Он жил на вольной даче, но семьи почти не видел. Два министерских поста занимали не только дневное, но и вечернее время; дача была главным служебным кабинетом. Приходилось идти на маленькую хитрость: сокращать заседания, выкраивая между ними минут десять – пятнадцать. Дети знали это и заранее скапливались на лестнице, ведущей ко второму этажу, в кабинет. Вот и сегодня последним вышел, сделав «козу» Аде, «Бармалей Герася»! Свой человек в доме. Самый частый посетитель. Он мог шутя и пришлепнуть по спинке слишком шуструю Наташу, которая открыто дразнила его Бармалейкой. Разумеется, ничего бармалейского в его облике не было, а истинную суть этого добрейшего человека знал только отец.
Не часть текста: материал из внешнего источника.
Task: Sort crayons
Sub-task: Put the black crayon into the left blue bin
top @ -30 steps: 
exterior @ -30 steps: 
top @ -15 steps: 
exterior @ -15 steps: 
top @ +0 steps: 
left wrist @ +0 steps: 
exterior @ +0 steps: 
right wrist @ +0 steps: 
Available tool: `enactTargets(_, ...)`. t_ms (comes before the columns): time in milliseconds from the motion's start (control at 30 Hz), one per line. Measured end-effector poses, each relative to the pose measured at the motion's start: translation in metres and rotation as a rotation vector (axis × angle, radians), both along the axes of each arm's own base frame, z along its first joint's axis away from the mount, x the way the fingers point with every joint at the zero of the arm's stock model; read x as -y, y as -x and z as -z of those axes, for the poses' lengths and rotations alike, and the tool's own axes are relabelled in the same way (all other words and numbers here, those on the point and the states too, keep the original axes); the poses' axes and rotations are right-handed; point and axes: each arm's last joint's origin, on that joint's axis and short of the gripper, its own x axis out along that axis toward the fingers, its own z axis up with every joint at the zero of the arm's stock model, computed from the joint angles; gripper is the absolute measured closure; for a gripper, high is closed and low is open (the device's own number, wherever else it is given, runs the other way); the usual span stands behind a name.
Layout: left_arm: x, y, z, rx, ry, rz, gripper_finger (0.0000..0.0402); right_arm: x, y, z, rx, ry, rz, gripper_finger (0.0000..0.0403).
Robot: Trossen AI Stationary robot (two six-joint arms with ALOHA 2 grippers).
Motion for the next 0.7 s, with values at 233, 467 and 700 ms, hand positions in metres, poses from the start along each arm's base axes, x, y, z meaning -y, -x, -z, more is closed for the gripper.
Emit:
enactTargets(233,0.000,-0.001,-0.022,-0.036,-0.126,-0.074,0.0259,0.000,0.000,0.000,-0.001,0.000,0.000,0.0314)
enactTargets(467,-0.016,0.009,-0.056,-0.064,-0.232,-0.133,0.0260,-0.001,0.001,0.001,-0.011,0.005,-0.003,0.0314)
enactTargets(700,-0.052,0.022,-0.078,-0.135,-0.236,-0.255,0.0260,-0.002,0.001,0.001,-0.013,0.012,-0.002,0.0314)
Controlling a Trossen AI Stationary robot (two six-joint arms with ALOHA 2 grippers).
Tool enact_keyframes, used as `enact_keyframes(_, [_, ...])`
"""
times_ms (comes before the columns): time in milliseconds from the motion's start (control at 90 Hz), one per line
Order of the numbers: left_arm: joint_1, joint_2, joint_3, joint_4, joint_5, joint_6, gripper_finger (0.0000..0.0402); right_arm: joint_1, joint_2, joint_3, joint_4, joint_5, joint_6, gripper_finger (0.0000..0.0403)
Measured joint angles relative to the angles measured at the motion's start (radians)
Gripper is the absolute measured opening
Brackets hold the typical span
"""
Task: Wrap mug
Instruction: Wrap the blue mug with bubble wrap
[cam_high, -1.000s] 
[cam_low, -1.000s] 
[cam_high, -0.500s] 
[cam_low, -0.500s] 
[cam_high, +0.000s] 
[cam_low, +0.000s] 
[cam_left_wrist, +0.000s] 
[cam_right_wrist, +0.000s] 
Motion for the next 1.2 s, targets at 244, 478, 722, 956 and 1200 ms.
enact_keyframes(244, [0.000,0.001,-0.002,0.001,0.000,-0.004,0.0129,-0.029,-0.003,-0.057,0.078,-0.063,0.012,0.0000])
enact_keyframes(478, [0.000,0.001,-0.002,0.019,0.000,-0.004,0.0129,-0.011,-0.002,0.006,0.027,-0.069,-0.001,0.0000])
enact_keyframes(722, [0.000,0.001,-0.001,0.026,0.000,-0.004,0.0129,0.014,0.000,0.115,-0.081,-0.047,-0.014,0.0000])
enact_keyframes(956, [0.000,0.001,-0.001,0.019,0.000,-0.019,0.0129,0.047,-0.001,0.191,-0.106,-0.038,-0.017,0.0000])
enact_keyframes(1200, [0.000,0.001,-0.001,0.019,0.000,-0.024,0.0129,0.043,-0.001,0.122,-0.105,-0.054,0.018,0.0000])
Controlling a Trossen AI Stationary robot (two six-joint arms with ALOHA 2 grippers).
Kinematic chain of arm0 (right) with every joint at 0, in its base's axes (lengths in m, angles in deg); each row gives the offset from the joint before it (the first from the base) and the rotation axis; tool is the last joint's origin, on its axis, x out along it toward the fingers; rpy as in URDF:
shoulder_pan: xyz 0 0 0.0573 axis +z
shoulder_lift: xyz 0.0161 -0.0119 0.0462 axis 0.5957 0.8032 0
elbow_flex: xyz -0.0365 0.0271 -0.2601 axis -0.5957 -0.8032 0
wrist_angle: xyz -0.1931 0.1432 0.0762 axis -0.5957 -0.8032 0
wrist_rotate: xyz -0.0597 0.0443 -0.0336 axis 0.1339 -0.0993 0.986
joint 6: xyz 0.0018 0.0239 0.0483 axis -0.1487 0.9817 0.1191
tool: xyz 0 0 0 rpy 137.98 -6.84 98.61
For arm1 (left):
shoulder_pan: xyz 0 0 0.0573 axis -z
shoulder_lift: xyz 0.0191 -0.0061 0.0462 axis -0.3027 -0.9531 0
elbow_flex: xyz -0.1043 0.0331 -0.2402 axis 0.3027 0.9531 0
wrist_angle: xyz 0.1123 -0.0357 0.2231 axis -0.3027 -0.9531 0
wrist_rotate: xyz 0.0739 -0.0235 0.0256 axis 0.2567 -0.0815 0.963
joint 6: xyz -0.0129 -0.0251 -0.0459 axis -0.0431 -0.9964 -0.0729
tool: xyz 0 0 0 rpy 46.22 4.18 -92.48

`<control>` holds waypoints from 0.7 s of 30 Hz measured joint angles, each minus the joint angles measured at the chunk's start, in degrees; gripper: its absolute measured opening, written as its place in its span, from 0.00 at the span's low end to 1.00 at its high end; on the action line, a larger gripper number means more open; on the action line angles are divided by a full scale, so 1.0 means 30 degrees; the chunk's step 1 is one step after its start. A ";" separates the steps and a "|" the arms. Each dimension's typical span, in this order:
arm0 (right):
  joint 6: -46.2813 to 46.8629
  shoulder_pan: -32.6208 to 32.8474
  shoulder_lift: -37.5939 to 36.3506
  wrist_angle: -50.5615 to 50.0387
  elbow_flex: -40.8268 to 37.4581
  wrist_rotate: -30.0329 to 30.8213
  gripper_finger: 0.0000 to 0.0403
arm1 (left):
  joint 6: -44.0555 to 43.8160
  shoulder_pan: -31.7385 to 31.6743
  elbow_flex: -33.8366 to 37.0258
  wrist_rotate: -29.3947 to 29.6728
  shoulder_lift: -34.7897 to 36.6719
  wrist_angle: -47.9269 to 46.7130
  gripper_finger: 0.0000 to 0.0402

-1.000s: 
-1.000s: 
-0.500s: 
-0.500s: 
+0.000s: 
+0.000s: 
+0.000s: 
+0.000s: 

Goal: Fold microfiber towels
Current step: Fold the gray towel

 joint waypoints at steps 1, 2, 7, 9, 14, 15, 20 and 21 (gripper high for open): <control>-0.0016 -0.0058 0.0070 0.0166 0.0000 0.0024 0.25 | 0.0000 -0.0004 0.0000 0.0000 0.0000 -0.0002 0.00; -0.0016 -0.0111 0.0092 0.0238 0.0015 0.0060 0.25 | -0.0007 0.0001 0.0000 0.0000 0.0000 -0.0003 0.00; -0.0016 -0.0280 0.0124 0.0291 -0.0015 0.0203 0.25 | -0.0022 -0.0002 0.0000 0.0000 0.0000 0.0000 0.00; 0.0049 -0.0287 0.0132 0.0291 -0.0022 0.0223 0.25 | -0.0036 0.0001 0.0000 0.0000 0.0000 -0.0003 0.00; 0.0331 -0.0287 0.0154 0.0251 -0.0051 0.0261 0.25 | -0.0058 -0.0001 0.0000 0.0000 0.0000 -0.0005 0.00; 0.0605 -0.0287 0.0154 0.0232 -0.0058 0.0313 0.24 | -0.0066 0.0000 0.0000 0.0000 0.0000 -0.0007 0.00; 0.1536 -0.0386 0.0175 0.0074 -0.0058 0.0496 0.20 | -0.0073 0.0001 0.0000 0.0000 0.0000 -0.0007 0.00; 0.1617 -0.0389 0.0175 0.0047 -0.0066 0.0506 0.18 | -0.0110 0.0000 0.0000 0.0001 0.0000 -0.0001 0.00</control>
Приняв свою скверную должность, Столыпин не стал звать обратно уволенного Алексея Лопухина. Изболтался друг-гимназист, осовел от безделья. Куда уж ему нынешних террористов ловить!
Так полковник Герасимов и занял место Лопухина, став для всех домашних Бармалейкой.
Вслед за ним сбежал по лестнице и Столыпин.
– В детскую, бузотеры! Не сметь дразнить дядю-полковника Бармалейкой!
Но голос у грозного министра был сейчас под стать голоску Ольги Борисовны:
– Наконец-то наш папа!
Увлекши и ее в детскую, запинаясь в множестве ног и ножонок, он счастливо смеялся:
– Вот видите, украл у своей полиции пяток минут!
Дети хотели большего. Наперебой советовали:
– А еще?..
– …пятнадцать?..
– …двадцать?..
– …укради, папа, у своих министров еще целый час…
Приходилось щелкать по носам и носишкам, чтоб куда не след не совались. Может быть, и у второго заседания сколько-то минут украдет, но!..
– Но чур не галдеть! А то напущу на вас дядю Изволю!